Tekst: Angelika Drygas

 

Andrzej Bryk

Executive Chef DoubleTree

by Hilton Hotel & Conference

Centre Warsaw

Przy doborze lodówek należy sprawdzić ich: pojemność w litrach (wielu inwestorów nie bierze pod uwagę tego czynnika – kupują lodówkę, bo pasuje gabarytami zewnętrznymi do miejsca w pomieszczeniu, ale nie zastanawiają się nad pojemnością); kompatybilność z pojemnikami gastronomicznymi (do przechowywania żywności), w których będziemy chcieli umieszczać produkty żywnościowe; sprawność kompresora oraz jego umiejscowienie w urządzeniu (czasem bywa obudowany i zakryty maskownicami) – bardzo często lodówki są ustawiane w gorących pomieszczeniach, w zbyt „ciasnym” ustawieniu – po prostu nie są w stanie pracować poprawnie (obniżać temperatury wewnątrz lodówki do żądanego poziomu).

 

Rafał Kopicki

Szef Kuchni Restauracji Inspiracja

ambasador marki Plastmet Nowoczesne sprzęty chłodnicze posiadają coraz to lepsze wyposażenia.
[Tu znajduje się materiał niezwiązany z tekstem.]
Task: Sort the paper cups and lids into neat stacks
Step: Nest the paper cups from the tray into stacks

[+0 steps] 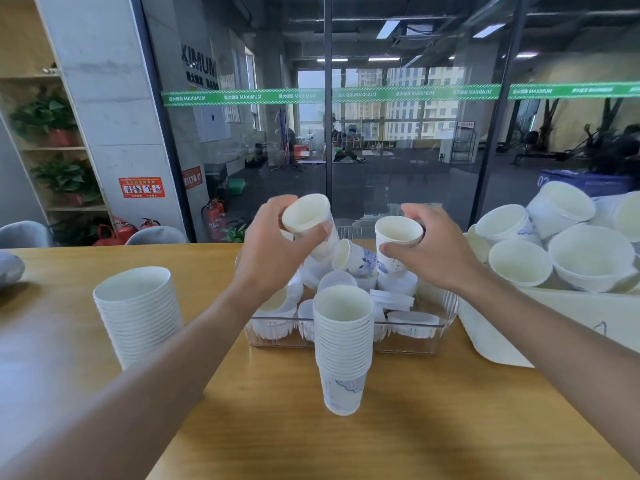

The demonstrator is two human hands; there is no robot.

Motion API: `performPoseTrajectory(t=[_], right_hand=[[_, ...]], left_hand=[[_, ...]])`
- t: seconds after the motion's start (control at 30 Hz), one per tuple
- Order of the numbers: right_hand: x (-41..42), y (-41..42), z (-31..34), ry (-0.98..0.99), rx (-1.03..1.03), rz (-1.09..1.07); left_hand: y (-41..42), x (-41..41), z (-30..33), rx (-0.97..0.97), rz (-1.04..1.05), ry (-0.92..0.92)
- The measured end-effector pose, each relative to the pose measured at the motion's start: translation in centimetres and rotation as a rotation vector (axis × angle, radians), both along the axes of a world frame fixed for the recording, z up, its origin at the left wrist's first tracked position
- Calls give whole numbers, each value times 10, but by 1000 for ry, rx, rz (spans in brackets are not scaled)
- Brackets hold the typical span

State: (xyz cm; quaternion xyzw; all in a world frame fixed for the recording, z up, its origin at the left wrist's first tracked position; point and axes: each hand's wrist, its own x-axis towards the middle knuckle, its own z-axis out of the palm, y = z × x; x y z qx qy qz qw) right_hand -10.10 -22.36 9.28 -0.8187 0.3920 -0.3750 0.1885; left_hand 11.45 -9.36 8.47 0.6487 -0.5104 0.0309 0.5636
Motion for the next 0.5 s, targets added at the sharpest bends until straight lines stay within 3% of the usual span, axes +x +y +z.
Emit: performPoseTrajectory(t=[0.2, 0.5], right_hand=[[-32, 31, 9, -170, 42, 81], [-47, 63, 43, -440, -10, 205]], left_hand=[[38, -18, 18, -51, -267, 192], [64, -36, 8, 74, -268, 54]])
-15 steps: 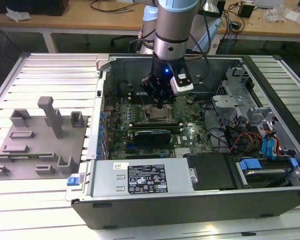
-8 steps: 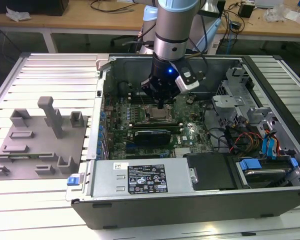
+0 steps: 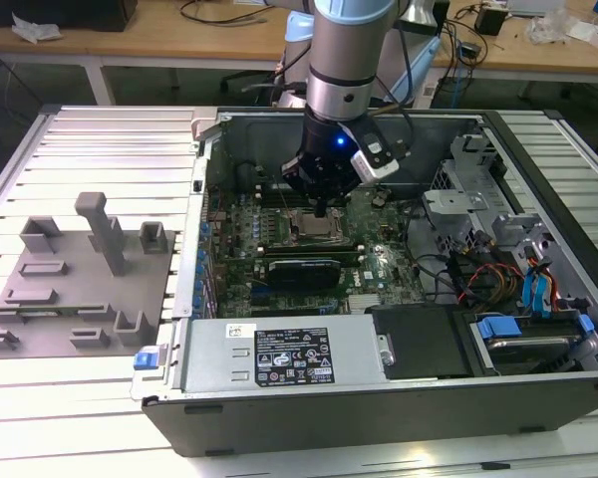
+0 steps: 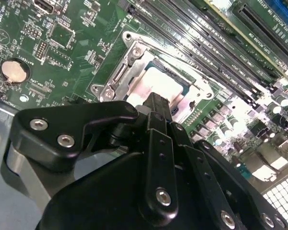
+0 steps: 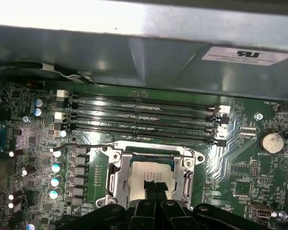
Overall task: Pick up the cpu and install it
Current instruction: 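Close the cpu cover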
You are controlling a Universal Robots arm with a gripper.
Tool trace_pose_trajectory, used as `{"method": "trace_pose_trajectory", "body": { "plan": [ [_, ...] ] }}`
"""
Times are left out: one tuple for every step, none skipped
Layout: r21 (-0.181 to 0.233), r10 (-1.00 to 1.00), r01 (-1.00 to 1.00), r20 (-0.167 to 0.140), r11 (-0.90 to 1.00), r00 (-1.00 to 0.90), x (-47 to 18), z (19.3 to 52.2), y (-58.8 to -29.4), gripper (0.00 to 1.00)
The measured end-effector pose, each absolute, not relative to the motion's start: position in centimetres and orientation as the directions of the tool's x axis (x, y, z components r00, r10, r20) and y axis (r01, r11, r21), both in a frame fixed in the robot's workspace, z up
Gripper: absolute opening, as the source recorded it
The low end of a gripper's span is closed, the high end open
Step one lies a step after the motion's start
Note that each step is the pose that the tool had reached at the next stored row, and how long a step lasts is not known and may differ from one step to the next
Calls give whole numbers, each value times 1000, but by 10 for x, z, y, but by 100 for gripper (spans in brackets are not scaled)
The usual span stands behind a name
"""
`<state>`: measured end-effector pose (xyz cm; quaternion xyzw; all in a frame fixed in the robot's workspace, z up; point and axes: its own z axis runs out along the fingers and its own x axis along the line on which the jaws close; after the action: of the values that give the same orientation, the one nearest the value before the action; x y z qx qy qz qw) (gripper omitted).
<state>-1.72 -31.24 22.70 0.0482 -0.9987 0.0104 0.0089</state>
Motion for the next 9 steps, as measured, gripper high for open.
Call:
{"method": "trace_pose_trajectory", "body": {
  "plan": [
    [-20, -100, -100, 16, 995, -995, -18, 227, -312, 11],
    [-20, -106, -106, 13, 994, -994, -18, 226, -312, 11],
    [-20, -110, -110, 13, 994, -994, -19, 226, -313, 11],
    [-21, -113, -113, 13, 993, -993, -20, 225, -313, 11],
    [-21, -117, -117, 12, 993, -993, -22, 225, -313, 11],
    [-21, -120, -120, 12, 993, -993, -23, 224, -313, 11],
    [-21, -125, -126, 12, 992, -992, -25, 223, -313, 11],
    [-21, -130, -130, 12, 991, -991, -27, 222, -313, 11],
    [-21, -136, -136, 12, 991, -991, -29, 221, -313, 11]
  ]
}}
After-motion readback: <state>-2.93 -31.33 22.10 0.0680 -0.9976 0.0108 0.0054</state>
Zaczynając od systemów dynamicznego chłodzenia, które momentalnie odzyskuje chłód, poprzez automatyczne odparowanie skroplin. Unikamy w ten sposób tzw. efektu pocenia naszych potraw, oraz równie ważne automatyczne odszranianie. Wszystkie nasze produkty pozostają wizualnie przejrzyste i na pierwszy rzut oka proste do rozpoznania.